A Brilliant Irony


Terrestrial Planet
By Eric Graff
Parks Astrolight EQ6 • 6″ f/6 Newtonian Reflector
7.5mm Parks Gold Series Plössl + 2x Barlow • 240x, 13′ FoV
30 September 2007 • 13:00-13:30 UT

It is somewhat ironic that the most brilliant planet in the sky is also the most challenging to observe. On 30 September 2007 Venus appears as a dazzling crescent (32% illuminated) in the morning sky, 42° west of the Sun and shining at magnitude –4.7.

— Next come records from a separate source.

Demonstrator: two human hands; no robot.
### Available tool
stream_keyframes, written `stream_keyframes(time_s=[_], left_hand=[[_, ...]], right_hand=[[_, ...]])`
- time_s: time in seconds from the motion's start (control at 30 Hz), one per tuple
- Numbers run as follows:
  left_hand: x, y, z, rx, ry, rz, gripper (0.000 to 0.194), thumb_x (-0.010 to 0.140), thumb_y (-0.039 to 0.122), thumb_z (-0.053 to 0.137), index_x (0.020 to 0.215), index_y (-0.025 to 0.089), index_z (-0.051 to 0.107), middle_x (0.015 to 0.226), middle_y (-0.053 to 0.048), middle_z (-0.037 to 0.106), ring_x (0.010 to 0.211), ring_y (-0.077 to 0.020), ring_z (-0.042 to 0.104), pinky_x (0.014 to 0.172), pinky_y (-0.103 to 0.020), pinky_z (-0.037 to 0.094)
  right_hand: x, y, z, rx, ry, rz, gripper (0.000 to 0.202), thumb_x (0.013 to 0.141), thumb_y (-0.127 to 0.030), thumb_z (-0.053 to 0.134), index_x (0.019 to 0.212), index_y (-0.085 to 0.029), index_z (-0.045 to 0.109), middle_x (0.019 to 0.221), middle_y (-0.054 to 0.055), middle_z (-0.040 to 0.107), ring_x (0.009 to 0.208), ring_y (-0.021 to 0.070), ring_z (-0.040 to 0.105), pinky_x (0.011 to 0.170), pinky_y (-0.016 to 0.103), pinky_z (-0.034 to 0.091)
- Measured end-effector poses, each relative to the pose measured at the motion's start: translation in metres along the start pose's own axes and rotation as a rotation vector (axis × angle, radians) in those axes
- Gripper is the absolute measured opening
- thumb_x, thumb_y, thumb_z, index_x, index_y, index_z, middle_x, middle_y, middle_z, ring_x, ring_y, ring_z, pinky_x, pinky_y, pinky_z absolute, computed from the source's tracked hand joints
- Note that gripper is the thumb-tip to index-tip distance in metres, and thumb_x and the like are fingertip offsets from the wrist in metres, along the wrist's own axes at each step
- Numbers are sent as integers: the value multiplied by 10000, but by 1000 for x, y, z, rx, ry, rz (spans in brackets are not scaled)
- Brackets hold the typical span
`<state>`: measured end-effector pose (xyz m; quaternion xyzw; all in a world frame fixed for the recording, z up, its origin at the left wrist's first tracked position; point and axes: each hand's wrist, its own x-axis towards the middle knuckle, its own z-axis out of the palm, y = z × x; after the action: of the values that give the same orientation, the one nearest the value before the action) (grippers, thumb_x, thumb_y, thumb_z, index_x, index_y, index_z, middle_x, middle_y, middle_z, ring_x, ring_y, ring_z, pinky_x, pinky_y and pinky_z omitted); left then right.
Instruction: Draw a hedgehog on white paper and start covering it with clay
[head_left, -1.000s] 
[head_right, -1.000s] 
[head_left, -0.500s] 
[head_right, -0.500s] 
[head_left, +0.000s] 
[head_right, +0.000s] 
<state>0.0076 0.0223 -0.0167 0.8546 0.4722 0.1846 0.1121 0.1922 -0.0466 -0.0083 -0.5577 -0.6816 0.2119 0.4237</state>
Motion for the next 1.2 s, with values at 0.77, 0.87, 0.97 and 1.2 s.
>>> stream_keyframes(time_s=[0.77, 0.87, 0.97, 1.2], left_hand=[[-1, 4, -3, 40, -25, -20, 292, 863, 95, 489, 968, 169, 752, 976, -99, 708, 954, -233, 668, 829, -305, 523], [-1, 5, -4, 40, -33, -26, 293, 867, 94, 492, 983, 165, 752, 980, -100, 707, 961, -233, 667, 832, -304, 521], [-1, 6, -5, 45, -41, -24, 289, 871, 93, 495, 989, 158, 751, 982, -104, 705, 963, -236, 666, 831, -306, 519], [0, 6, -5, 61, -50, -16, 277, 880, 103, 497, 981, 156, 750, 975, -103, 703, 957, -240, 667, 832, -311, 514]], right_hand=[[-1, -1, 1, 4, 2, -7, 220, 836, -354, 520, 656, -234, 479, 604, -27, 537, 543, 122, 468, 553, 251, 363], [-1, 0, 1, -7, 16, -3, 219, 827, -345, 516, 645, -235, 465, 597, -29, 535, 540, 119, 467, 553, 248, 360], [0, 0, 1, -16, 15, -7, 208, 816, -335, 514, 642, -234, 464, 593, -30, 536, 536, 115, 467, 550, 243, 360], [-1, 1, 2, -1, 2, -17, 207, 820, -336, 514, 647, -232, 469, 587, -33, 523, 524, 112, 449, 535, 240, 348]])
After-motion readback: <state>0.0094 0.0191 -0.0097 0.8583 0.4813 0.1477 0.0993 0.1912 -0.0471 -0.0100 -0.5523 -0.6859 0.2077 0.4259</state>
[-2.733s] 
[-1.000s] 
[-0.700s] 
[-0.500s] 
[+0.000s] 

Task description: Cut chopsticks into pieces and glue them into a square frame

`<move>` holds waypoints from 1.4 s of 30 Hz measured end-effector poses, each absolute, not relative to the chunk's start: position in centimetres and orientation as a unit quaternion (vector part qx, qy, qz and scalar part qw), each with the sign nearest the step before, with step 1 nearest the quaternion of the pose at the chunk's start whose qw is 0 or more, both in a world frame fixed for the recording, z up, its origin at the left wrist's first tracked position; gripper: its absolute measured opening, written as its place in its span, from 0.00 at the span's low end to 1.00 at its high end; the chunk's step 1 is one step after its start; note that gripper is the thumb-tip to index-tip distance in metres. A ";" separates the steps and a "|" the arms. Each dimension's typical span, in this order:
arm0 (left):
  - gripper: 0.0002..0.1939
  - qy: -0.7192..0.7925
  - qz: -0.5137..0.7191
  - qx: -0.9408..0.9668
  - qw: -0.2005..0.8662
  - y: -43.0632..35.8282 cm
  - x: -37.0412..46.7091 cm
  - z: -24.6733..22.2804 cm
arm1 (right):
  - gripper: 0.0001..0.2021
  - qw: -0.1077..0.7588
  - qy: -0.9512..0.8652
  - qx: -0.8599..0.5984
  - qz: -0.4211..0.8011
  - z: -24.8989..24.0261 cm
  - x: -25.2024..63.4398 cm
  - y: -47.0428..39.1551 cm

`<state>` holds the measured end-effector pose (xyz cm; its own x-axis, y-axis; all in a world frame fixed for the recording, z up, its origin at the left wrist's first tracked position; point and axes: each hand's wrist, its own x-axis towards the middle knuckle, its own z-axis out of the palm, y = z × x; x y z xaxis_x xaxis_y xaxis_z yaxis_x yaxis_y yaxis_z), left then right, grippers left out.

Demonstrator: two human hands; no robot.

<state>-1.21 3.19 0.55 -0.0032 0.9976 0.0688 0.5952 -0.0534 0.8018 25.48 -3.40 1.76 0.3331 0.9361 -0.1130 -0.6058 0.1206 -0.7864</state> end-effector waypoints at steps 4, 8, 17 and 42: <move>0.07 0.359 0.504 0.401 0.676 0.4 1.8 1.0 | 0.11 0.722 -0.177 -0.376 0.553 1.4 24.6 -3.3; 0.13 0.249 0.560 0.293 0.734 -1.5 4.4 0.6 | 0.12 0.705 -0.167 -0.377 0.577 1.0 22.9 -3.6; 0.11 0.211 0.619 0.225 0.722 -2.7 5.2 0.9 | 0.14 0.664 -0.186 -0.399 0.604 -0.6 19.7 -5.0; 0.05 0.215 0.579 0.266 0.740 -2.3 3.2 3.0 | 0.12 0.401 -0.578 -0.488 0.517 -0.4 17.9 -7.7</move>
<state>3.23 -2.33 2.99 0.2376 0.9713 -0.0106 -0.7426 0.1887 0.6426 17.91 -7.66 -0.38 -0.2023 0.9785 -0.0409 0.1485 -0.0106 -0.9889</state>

This observation was made during morning twilight and the white cloud-tops of Venus displayed a fair amount of subtle, dusky shading, seemingly in a series of roughly parallel arcs curving northward. The shadings were most prominent toward the terminator, while the polar-regions were quite bright, particularly the southern cusp. In spite of the atmospheric subtlety, I found the observation of the large Venusian disk quite relaxing and relatively easy compared to the previous observation of the tiny Martian disk.

3 thoughts on “A Brilliant Irony”

  1. Fantastic sketching and composition Eric. The albedo features on the inset close up are difficult to see much less render without persistent patience.


  2. Eric,

    I really like that sketch of Venus. Excellent detail in he clouds/banding. Nice indeed!